“You think this has nothing to do with you?", a quote pulled from the beloved Meryl Streep, remains repetitive in thought as the journey through the well blue-printed exhibit at the Museum of Modern Art in New York City continues. The MoMa’s first ever fashion-based exhibit does not take the route of focusing a centralized theme of fashion design, but rather draws from an anthropological lens that informs readers of the origins of their fashion choices.

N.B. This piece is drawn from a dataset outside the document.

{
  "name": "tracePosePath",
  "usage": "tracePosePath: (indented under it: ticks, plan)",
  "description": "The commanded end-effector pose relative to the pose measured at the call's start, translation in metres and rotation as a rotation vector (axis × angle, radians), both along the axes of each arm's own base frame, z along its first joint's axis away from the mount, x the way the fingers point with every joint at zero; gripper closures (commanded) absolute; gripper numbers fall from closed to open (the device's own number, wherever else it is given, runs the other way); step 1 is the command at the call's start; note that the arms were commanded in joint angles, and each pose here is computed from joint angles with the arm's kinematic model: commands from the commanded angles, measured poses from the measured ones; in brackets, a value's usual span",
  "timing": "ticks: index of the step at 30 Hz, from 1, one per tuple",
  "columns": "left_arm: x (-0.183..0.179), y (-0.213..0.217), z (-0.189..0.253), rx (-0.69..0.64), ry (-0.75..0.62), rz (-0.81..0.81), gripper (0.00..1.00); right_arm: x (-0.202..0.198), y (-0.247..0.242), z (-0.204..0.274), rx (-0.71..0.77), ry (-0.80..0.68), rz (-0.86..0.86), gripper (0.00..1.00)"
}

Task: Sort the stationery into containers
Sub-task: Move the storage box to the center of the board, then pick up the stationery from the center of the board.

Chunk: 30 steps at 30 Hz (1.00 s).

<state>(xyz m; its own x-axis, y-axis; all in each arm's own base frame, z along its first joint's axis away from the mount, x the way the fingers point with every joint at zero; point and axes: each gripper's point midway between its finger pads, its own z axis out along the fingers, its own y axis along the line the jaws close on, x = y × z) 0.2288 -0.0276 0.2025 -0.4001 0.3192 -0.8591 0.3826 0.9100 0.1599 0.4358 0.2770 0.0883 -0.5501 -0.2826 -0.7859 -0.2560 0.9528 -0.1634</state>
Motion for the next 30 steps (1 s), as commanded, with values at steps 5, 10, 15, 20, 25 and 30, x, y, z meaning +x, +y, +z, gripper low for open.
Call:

The exhibit seeks to pinpoint the historical context and social climates that led to particular movements in articles of clothing and then transitions by providing context of particular designers that brought life to these pieces by transforming them into haute couture.
It’s interesting how the exhibit throws a large series of facts such as:
the stiletto being named after a medieval weapon that was so thin it could cut through chain mail
the ‘zoot suit’ was an over exaggerated form of casual suit that minorities would wear in order to distinguish themselves from others
how the fur coat symbolized wealth and one’s ability to control their resources
The list goes on, but so what? What was the point of the curators at the MoMa for deciding on placing such a foreign concept into museum? Aside from maybe the assumption of trying to get the museum competitive with The Fashion Institute of Technology and the Metropolitan Museum or Art, as both are known for hosting grand exhibits that relate back to the fashion industry, the MoMa’s ‘Is Fashion Modern?’ ultimately addresses the misconceived notion of one being able to isolate themselves from any movement in fashion.
Surrounded by men and women who are intensely dedicated to their STEM studies, the attitudes towards the fashion industry are ones of condescendence as the close attention to clothing is perceived as useless. ‘Is Fashion Modern?’ refutes this notion as it inherently provides proof that nobody, even the poorly dressed, is omitted from the fashion industry. With its intense focus on how clothing evolves through social developments with human interaction, religious benefactors, political consequences, etc., the exhibit truly perpetuates the idea that everything on high fashion runways originates from simple pieces conceived for cultural practices and technicality, such as the simple t-shirt, and are evolved by fashion powerhouse designers in order to reflect modern times and attitudes.
There is no separation of people and fashion as fashion choices are consciously and subconsciously made by everybody every day. The way one chooses how to represent themselves, whether it’s with the help of Nike, Dior, or their parents’ hand me downs signifies a particular way of how fashion mirrors the way one views themselves and how they want others to perceive them. ‘Is Fashion Modern’ furthers its claim of how clothing serves as an outer shell and ultimately portrays a particular message that is inevitably communicated between people.
If Fashion was true to its materialistic and superficial reputation, then why do men and woman on wall street show up to work everyday in a suit? Why do they insist that this suit is well tailored? It is because even they, who are caught up within their large misplaced egos, understand that the way one appears communicates a message that is essential to their craft. Fashion in itself is a language spoken on an international platform.
Although the Museum of Modern Art’s ‘Is Fashion Modern’ focuses on the fashion industry and its ebb and flow relations with society, it truly embodies the underlying anthem of the interconnectedness of all. This exhibit is truly a step in the right direction as it serves as a beacon of enlightenment to all that are open to the understanding of how fashion and the modern world share a unique responsibility to all.